In a move that will delight consumers and watchdogs alike, the Financial Conduct Authority is set to ban opt-out selling in financial services markets.

Last year, the general insurance market was reviewed, and add-ons were put under the microscope. This is thought to be the reason for the regulator's review.

The FCA said in a statement: "Following a market study into the general insurance add-ons industry last year, the FCA found that opt-out selling often results in consumers purchasing an insurance product they don't need. Some consumers are not even aware they have bought an add-on."

Opt-out selling is the practice of defaulting consumers into buying a product, which they then have to opt out of.

For example, this could be using pre-ticked boxes to sell the consumer add-on insurance. We're proud to say that we don't use this method during our sales process - when we offer you the opportunity to insure your journey through The Trainline, our boxes are already unchecked.

The Trainline.com

The FCA is proposing a ban on add-on sales of regulated and unregulated products offered alongside financial products, such as legal expenses sold with home insurance, breakdown or key cover sold alongside motor insurance, or protection cover when taking out a mortgage or credit card.

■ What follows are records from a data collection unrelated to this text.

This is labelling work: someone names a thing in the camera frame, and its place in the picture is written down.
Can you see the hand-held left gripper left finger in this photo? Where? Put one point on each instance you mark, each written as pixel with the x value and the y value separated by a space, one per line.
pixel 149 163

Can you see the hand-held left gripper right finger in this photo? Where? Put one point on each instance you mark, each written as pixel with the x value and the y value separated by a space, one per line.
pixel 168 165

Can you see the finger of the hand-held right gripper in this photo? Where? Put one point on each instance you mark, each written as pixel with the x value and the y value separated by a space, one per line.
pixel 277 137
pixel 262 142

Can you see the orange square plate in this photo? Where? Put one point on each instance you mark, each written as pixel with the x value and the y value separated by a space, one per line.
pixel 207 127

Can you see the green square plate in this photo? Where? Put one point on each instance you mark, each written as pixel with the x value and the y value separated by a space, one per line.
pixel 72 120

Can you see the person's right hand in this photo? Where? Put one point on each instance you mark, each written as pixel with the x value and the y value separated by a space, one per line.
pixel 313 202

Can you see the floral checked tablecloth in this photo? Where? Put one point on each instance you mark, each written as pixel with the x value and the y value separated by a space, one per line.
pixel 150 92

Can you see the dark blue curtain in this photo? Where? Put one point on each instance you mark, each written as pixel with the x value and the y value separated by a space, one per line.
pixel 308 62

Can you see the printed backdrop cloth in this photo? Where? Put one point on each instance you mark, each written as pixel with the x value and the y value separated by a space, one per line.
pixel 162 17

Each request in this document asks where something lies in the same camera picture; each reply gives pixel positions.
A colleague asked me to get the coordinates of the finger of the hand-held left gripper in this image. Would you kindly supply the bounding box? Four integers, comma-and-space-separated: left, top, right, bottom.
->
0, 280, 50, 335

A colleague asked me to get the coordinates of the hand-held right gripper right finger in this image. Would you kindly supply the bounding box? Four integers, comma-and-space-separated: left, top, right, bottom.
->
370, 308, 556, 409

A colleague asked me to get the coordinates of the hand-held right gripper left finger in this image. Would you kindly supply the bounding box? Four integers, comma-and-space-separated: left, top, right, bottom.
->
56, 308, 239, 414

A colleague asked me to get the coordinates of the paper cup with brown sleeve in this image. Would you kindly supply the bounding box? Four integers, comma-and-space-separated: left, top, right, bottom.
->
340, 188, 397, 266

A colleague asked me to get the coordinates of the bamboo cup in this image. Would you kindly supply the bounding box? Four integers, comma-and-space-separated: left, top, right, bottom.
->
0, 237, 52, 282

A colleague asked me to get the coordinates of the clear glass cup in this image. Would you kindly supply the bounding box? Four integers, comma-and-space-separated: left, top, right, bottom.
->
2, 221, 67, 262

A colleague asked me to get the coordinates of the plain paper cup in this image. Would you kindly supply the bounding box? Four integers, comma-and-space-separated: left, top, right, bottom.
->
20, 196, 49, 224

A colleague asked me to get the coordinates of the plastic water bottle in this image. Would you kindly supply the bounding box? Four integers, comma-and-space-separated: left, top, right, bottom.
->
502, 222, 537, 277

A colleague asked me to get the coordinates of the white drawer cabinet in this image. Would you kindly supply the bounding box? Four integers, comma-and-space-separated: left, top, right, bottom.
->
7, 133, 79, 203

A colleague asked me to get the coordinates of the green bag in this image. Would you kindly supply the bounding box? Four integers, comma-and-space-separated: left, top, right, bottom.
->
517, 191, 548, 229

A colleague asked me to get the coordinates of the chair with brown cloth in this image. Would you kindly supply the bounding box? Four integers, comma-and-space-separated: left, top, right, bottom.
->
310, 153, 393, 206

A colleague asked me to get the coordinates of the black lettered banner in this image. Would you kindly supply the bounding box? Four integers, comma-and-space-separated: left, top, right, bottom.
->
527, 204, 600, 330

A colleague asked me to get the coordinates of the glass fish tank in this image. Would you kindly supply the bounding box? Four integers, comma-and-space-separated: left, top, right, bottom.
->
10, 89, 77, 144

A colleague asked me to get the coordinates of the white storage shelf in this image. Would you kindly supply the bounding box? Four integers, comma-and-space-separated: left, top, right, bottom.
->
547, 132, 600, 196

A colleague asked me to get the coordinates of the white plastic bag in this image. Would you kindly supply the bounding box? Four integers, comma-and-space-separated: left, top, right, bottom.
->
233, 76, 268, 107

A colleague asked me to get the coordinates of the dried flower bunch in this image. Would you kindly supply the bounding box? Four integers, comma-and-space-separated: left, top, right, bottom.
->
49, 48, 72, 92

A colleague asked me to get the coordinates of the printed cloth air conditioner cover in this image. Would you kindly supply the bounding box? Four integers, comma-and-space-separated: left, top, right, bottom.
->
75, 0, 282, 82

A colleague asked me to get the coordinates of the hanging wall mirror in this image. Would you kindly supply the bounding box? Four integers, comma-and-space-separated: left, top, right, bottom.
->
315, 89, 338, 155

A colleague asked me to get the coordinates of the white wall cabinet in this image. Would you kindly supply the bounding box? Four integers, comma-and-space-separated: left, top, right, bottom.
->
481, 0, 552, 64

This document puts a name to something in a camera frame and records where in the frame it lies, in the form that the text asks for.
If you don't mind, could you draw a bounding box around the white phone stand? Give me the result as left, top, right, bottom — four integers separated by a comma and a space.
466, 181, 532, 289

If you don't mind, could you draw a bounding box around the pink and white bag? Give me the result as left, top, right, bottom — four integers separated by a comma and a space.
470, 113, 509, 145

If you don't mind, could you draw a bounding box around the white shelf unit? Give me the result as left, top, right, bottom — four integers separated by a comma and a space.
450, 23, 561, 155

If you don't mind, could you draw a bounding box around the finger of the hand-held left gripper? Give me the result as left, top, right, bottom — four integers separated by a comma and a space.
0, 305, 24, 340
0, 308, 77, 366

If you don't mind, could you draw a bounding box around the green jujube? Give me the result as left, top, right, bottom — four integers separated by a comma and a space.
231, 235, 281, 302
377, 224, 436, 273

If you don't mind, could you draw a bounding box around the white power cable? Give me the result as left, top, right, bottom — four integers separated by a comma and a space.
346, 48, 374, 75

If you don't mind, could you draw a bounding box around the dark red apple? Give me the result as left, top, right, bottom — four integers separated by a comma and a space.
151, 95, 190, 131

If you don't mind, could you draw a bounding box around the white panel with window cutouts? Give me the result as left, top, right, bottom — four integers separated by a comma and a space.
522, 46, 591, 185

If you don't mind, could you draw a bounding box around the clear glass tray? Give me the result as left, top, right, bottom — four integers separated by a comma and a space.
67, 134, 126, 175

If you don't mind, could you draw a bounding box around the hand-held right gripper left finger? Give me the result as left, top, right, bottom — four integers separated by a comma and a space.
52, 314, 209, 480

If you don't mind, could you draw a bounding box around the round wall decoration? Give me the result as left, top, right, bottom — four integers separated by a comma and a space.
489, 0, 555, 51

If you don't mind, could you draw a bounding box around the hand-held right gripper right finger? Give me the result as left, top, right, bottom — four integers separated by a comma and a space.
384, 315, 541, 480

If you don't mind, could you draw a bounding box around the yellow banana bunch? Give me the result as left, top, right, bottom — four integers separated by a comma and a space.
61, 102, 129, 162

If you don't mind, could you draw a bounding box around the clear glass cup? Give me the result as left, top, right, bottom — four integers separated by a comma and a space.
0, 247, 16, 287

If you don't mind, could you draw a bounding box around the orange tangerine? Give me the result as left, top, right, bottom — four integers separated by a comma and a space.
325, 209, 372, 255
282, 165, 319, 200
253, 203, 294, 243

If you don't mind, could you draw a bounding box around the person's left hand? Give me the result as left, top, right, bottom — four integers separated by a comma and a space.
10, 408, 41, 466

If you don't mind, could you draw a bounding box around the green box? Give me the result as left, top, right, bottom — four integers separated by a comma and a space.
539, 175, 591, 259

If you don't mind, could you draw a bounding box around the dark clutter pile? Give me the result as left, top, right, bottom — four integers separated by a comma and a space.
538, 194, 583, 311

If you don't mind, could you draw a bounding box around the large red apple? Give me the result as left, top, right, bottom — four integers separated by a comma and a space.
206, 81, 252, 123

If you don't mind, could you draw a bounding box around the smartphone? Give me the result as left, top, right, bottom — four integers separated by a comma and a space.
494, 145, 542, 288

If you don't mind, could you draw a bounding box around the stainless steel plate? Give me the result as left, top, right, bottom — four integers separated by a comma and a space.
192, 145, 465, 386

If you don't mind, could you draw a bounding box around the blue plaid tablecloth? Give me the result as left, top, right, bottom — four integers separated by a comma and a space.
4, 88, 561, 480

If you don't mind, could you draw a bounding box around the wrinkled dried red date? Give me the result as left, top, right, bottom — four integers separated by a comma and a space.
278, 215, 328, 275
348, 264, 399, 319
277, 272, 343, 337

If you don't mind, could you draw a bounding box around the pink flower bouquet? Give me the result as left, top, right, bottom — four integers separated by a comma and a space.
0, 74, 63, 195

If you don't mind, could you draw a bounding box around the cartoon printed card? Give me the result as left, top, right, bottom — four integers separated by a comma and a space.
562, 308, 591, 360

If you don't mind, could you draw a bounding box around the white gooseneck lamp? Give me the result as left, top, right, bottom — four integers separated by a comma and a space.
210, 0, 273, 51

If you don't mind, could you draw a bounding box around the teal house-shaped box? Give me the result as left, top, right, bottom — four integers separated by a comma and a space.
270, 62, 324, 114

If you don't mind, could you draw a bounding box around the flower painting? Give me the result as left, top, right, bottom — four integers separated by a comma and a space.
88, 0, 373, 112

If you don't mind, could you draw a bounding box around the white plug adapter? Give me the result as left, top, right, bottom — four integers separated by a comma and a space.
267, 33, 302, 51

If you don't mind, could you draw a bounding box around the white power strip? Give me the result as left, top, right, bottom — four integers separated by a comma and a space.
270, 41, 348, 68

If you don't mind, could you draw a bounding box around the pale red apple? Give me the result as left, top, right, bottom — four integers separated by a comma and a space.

Christopher Woolard, director of strategy and competition, said: "This is about ensuring consumers can make the right decision on what add-on insurance they do or don't need. Forgetting to un-tick a box at the end of a purchase is not making an informed choice.

"These proposals will mean that consumers will be in a better position to decide what they want and consider the options available to them. Fewer consumers will end up with products they didn't want or don't even know they own."